Abbiamo vinto. Battuto 2-0 la Finlandia. Tre punti per la classifica del nostro girone di qualificazione all’Europeo itinerante dell’anno prossimo. Abbiamo vinto una partita che poteva complicarsi, perché i nostri avversari sono scesi in campo per lo 0-0, con cinque difensori e poca voglia di aprirsi.
Roberto Mancini, l’aveva detto: questa doveva essere la squadra del talento, quella che vuole fare la partita, che vuole giocare e costruire palle-gol. Un manifesto ambizioso, certo, ma giusto esserlo quando sei l’Italia. La Nazionale che per anni, non gli ultimi, ha ottenuto grandi risultati.
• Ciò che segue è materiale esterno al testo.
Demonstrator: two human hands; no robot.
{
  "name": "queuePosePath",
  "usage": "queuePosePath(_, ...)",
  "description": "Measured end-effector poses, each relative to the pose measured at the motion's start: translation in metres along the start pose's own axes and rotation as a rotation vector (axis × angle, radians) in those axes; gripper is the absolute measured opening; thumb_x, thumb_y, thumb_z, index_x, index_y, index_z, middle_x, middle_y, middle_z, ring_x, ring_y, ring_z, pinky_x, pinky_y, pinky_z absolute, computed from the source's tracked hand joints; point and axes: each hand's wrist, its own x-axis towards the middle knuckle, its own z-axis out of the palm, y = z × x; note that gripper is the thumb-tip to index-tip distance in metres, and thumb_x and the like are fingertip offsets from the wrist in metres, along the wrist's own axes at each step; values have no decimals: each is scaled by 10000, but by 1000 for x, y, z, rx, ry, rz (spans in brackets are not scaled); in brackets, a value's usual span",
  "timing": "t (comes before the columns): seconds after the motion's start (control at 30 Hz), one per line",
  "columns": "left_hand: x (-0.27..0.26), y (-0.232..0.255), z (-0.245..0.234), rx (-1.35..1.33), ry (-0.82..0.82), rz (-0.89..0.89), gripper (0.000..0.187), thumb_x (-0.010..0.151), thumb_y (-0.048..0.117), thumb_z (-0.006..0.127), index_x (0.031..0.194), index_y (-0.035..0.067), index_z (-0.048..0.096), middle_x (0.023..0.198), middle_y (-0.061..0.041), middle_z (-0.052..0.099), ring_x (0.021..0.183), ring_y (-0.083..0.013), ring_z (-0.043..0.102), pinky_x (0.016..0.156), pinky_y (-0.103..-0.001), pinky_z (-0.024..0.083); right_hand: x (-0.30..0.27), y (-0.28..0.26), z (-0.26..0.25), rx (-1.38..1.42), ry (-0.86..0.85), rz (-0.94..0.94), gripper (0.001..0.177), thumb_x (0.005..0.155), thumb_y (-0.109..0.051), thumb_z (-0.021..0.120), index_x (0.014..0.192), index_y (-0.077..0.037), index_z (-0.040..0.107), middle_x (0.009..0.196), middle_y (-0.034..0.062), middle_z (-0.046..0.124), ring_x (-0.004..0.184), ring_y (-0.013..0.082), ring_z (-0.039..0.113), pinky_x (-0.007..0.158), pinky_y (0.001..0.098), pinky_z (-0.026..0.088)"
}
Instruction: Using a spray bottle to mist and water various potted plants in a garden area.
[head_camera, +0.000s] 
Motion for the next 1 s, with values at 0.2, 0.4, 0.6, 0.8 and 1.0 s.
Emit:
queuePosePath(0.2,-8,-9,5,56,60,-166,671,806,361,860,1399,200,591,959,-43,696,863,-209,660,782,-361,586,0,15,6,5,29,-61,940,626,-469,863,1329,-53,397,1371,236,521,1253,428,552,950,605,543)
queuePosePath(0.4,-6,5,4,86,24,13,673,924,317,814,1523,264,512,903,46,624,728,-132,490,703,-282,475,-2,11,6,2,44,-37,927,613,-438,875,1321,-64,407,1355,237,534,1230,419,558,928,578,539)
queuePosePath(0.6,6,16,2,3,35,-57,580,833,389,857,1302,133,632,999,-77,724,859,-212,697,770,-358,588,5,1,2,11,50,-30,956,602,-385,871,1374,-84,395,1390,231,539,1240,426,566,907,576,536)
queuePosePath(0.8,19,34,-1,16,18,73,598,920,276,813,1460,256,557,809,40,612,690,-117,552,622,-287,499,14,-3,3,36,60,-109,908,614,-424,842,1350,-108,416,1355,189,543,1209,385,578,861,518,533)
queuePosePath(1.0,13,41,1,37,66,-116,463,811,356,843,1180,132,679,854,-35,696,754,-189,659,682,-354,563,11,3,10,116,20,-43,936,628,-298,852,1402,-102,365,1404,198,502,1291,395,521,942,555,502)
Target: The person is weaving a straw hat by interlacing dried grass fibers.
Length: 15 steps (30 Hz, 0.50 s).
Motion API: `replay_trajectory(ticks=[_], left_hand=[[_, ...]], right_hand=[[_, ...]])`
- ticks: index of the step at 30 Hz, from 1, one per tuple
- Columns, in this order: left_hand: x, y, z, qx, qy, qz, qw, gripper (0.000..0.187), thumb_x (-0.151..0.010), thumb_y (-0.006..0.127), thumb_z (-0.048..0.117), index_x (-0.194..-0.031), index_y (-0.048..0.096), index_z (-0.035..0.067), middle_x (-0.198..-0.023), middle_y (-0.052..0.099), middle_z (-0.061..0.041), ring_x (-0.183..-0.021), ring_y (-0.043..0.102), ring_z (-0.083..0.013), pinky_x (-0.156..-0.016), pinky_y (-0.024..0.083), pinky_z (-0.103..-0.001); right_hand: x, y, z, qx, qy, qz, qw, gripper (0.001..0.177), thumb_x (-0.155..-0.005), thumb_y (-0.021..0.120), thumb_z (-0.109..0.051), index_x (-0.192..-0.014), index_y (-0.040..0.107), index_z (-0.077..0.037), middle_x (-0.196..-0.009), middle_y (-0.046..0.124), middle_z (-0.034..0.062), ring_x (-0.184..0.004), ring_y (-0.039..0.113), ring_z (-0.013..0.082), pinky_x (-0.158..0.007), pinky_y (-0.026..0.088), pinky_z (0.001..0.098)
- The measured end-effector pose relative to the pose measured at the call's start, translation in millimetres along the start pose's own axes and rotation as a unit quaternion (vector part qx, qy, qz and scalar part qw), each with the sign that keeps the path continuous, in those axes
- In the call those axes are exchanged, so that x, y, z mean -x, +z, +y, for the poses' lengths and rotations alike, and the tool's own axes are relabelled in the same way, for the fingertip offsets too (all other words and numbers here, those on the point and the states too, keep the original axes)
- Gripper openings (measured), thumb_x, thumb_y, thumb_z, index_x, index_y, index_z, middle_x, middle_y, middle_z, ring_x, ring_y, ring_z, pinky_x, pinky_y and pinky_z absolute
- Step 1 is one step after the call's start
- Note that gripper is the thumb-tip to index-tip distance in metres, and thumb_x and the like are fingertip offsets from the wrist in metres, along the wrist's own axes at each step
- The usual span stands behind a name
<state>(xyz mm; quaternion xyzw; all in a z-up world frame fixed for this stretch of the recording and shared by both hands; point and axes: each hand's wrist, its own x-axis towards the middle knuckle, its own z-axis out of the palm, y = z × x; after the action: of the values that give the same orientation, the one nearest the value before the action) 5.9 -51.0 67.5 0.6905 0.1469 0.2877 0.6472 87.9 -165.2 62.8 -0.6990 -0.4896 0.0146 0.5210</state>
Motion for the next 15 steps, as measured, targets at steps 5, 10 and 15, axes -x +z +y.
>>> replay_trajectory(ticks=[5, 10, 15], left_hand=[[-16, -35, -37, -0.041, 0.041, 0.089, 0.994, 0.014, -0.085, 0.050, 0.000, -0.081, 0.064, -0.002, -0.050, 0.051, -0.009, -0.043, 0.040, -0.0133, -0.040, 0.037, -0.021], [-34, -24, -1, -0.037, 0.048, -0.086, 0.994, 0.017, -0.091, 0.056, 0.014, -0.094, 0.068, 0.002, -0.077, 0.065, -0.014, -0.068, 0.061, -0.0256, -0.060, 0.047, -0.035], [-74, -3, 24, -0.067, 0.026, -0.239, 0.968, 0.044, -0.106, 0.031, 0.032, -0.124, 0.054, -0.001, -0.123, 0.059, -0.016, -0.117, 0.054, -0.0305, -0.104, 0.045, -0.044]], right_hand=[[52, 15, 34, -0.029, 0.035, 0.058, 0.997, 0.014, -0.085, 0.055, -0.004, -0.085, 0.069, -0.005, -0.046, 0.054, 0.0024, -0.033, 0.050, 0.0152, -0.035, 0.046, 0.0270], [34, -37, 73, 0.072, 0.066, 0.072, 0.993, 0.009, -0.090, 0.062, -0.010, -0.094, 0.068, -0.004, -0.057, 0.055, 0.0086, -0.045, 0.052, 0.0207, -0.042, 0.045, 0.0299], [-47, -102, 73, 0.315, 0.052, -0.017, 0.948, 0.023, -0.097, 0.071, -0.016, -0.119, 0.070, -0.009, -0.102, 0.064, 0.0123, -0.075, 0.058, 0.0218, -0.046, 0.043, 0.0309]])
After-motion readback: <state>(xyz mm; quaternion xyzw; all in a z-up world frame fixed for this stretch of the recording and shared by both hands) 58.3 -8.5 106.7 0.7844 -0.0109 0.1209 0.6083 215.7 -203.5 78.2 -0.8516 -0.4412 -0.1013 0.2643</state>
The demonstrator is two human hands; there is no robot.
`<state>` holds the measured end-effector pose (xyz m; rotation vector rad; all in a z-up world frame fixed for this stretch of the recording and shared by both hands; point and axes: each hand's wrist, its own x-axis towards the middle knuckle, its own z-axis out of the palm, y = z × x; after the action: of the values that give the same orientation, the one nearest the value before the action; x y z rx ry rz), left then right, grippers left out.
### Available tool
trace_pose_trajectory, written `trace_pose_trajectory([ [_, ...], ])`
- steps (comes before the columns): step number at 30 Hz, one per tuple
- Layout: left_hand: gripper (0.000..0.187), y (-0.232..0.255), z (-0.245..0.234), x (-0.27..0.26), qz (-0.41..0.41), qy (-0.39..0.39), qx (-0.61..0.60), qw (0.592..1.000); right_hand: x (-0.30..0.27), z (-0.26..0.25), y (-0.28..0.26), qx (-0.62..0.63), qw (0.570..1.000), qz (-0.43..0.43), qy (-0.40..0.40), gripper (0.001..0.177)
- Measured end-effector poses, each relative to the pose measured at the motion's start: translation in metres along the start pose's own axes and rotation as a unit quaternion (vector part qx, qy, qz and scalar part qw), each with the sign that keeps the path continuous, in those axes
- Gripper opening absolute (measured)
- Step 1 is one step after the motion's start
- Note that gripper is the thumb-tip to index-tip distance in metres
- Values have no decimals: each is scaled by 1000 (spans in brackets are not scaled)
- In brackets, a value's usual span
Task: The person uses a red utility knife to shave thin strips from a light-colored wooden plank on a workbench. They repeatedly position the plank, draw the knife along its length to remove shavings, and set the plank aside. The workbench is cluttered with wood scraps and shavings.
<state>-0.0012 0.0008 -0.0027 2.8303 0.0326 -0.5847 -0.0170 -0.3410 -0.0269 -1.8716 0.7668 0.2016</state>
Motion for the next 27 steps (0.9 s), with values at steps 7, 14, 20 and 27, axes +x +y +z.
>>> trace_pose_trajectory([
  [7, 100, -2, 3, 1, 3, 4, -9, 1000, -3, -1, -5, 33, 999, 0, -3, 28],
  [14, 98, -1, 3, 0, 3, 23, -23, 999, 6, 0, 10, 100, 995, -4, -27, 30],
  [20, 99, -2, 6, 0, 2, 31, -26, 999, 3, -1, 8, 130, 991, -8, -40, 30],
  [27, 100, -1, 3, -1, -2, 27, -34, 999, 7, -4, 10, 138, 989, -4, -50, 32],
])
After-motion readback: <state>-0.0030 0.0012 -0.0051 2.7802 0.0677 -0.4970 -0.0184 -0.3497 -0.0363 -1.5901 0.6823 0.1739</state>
Un centrocampo con Barella, Jorginho e Verratti; Bernardeschi, Immobile e Kean a formare l’attacco; Biraghi a spingere a sinistra, Piccini sulla destra, due difensori di ruolo, con Bonucci, però, che ama giocare la palla. Questa è l’Italia di Mancini, nella quale non c’erano Insigne e Chiesa infortunati, Belotti e Cutrone non del tutto adatti al gioco del mister e Balotelli in attesa di riabilitazione.
Quando giocava, Mancini era sogno, poesia, come toccava la palla il “Mancio” la toccavano in pochi. Ora, dopo anni nei quali le sue squadre non hanno sempre giocato in modo strabiliante, sembra essersi convinto a voltare pagina: squadra che pressa alto, che vuole recuperare subito la palla, che non vuol lasciar rifiatare l’avversario. Questi gli intendimenti e questo quanto si è visto per 40’ del primo tempo, prima che nella ripresa qualche sbavatura facesse tremare Donnarumma. Poi la volontà di raddoppiare e di chiuderla. Hanno segnato Barella e Kean (il secondo più giovane nella storia della nostra Nazionale), due che l’azzurro lo vestiranno ancora per tanti, tanti anni.